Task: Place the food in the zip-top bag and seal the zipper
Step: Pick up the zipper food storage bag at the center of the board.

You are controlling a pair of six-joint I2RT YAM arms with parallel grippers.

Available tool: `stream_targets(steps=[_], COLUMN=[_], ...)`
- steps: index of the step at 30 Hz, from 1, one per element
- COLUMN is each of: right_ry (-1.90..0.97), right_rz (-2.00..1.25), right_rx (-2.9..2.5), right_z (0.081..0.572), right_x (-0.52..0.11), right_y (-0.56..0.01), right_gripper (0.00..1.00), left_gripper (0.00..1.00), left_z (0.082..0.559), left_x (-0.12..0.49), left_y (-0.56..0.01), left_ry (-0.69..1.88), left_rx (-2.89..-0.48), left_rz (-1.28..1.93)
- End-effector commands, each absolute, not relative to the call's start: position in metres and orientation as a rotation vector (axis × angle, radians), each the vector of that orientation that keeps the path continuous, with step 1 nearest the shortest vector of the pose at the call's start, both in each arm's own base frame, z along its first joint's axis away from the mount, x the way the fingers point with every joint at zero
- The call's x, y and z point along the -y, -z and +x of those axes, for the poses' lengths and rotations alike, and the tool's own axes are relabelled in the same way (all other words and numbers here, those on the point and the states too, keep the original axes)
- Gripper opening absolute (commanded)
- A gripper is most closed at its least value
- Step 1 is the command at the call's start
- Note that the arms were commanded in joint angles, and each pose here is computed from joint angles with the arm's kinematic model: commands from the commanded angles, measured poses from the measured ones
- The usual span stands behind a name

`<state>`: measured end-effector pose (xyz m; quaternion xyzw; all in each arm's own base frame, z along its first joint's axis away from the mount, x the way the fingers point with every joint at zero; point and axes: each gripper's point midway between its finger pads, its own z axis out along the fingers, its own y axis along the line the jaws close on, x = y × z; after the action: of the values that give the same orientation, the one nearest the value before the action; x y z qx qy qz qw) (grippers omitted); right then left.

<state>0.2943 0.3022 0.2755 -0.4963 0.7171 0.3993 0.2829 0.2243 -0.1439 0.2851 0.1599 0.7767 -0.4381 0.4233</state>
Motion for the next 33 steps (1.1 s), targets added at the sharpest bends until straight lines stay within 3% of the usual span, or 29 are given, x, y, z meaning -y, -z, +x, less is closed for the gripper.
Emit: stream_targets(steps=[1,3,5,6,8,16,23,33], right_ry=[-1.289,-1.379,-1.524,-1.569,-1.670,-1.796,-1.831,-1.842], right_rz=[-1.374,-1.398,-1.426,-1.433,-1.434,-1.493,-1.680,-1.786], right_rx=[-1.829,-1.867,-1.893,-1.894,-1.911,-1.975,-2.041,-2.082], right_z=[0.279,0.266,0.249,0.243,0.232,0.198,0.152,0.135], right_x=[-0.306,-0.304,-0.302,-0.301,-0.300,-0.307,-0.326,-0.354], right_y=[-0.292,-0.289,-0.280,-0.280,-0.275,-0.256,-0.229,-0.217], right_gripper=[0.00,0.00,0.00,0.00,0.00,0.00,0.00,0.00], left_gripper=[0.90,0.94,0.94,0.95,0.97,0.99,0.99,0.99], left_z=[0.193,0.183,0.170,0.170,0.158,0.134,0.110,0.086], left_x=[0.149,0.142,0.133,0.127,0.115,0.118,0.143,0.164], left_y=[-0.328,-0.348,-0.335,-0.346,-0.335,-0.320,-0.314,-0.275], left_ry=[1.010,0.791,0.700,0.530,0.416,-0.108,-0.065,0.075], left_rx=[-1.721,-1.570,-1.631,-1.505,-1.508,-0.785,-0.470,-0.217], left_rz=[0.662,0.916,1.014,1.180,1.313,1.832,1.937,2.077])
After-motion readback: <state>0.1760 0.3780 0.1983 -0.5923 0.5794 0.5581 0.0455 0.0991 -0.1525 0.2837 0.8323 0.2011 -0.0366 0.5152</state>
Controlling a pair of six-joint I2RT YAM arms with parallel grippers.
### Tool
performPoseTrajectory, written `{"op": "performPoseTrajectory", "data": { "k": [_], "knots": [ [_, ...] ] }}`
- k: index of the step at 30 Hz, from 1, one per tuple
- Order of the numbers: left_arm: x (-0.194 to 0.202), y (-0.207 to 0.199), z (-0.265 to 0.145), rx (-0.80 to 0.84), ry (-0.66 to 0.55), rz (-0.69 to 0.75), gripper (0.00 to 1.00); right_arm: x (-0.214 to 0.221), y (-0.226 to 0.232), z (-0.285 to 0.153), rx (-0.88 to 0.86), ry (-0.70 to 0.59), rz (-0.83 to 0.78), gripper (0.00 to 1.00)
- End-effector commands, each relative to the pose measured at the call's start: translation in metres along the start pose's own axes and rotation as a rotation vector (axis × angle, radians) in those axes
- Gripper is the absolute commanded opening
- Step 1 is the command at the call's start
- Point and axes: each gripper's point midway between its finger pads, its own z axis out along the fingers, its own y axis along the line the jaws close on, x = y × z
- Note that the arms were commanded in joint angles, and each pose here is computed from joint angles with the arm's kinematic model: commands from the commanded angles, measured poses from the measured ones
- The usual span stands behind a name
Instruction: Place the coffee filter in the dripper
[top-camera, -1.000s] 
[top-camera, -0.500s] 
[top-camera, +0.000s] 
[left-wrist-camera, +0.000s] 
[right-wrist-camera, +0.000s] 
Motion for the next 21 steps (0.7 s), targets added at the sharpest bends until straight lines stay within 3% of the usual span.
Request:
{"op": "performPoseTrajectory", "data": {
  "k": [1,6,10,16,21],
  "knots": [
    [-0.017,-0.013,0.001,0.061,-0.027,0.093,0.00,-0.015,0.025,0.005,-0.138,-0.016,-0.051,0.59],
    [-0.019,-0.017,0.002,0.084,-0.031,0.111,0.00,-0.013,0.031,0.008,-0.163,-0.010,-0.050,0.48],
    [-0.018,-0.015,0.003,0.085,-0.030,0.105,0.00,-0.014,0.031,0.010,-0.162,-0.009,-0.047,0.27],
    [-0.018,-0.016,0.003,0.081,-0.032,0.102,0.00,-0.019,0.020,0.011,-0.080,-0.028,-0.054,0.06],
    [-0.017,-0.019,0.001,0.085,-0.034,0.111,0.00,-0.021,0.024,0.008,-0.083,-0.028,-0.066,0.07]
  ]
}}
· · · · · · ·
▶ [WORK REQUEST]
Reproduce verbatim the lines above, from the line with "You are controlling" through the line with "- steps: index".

▶ [ANSWER BOX]
You are controlling a pair of six-joint I2RT YAM arms with parallel grippers.

Available tool: `stream_targets(steps=[_], COLUMN=[_], ...)`
- steps: index of the step at 30 Hz, from 1, one per element

The answer is now complete.